The air around northern Greenland and Ellesmere Island has warmed by about 0.11 +/- 0.025 degrees Celsius per year since 1987. North-west Greenland and north-east Canada are warming more than five times faster than the rest of the world.

This must be huge (yes, it is), it must have an effect on the Greenland ice sheet (yes, it does), and this must raise sea level (yes, perhaps 10 cm or 3 inches in 100 years, Moon et al., 2012).

Now where is the catch?

The catch is that my records all start in 1987, because that is the period for which I have actual measurements from all those stations. My satellite record is even shorter: it starts in 2000, but with lots of work can be extended back to 1978. And my ocean record is shorter yet: it starts in 2003. There just are no other hard data available from north-west Greenland.

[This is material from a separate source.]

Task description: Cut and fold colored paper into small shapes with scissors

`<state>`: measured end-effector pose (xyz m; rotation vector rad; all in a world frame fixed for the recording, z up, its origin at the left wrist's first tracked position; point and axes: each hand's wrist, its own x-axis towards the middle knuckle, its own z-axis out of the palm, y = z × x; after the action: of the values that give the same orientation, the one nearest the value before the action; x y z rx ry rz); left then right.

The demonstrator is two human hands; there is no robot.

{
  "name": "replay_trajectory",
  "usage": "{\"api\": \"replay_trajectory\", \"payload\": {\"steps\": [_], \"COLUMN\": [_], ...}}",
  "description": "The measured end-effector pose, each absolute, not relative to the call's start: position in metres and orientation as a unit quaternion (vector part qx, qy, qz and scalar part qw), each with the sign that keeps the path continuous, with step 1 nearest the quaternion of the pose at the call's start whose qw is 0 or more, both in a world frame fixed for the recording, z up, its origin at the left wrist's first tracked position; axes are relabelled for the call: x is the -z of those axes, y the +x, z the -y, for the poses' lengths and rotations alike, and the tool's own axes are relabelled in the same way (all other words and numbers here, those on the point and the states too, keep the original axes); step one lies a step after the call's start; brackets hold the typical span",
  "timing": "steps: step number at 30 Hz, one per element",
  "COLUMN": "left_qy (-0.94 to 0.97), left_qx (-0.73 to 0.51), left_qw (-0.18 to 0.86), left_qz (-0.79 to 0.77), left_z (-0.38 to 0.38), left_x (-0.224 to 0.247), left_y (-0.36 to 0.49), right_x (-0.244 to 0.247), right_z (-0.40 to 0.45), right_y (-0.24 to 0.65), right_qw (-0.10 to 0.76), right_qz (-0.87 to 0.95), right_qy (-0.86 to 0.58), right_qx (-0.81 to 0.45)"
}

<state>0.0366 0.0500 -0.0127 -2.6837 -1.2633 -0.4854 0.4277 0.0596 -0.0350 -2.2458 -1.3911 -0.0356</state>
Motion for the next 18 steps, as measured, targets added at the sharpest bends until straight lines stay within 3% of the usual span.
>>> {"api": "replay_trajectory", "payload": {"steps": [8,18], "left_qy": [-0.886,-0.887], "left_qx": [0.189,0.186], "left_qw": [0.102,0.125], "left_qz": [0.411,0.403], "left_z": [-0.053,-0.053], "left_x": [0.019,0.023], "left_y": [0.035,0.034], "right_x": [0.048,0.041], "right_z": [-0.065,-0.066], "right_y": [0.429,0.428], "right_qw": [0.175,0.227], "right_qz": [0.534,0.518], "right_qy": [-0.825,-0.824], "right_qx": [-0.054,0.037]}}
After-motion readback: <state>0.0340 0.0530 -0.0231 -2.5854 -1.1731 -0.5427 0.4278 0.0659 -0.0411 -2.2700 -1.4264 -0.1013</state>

So, does this mean we are stuck with the gloom and doom of a short record?

No, but we have to leave the comforts of hard, modern data with which to do solid science. People have to stick out their necks a little by making larger scale interferences. Based on the 1987-2010 results shown above, I can now say that trends and year-to-year variations are all similar in Alert, Thule, Kap Morris Jesup, etc., etc., so I will use the 60 year Thule record to make statements that somewhat represent all of Nares Strait. I could also start looking for softer and older data. With soft data I mean sketchy ship logs kept by whalers, tense expedition reports of starving explorers (Lauge Koch, Knud Rasmussen, Peter Freuchen), and imperial expeditions (George Nares, Adolphus Greely).

Further south there are a few ports where government or trading authorities started records early. The current capital of Greenland, Nuuk (formerly Godthab) is such a place. The Nuuk record starts 1881. And what I find is that the current warming in Greenland has happened just as dramatic as it does now in the 1920ies and 1930ies [well, except for the 2010 spike, but that story is still ongoing]:

Data from Nuuk, southern Greenland, where the temperature record goes back to 1881 (monthly data from NASA/GISS). The dashed line indicates 1987.

The trend is statistically significant, about 0.008 +/- 0.03 degrees centigrade per year or about 10 times smaller than what it is for northern Greenland starting in 1987. So the devil of Greenland warming, melting, and sliding to sea is in the details or records that are too short. The Global Warming signal is in there, but how much, we do not know and perhaps cannot know. Furthermore, most of the globe of “Global Warming” is covered by water and the ocean warming we know little about. Recall, my ocean record off northern Greenland only starts in 2003 and ends in 2009 or 2012, if we recover computers, sensors, and data from the bottom of Nares Strait this summer.

Greenland’s data and physics of ice, ocean, and air are exciting and all show dramatic change. To me, this is a big and fun puzzle, but one has to be careful and humble to avoid making silly statements for political purposes that are not supported by data. Do I think Global Warming is happening? Absolutely, yes. Do I think it is man-made? Probably. What do I do about it? I ride my bicycle to and from work every day. And that’s what I do next … bicycle home.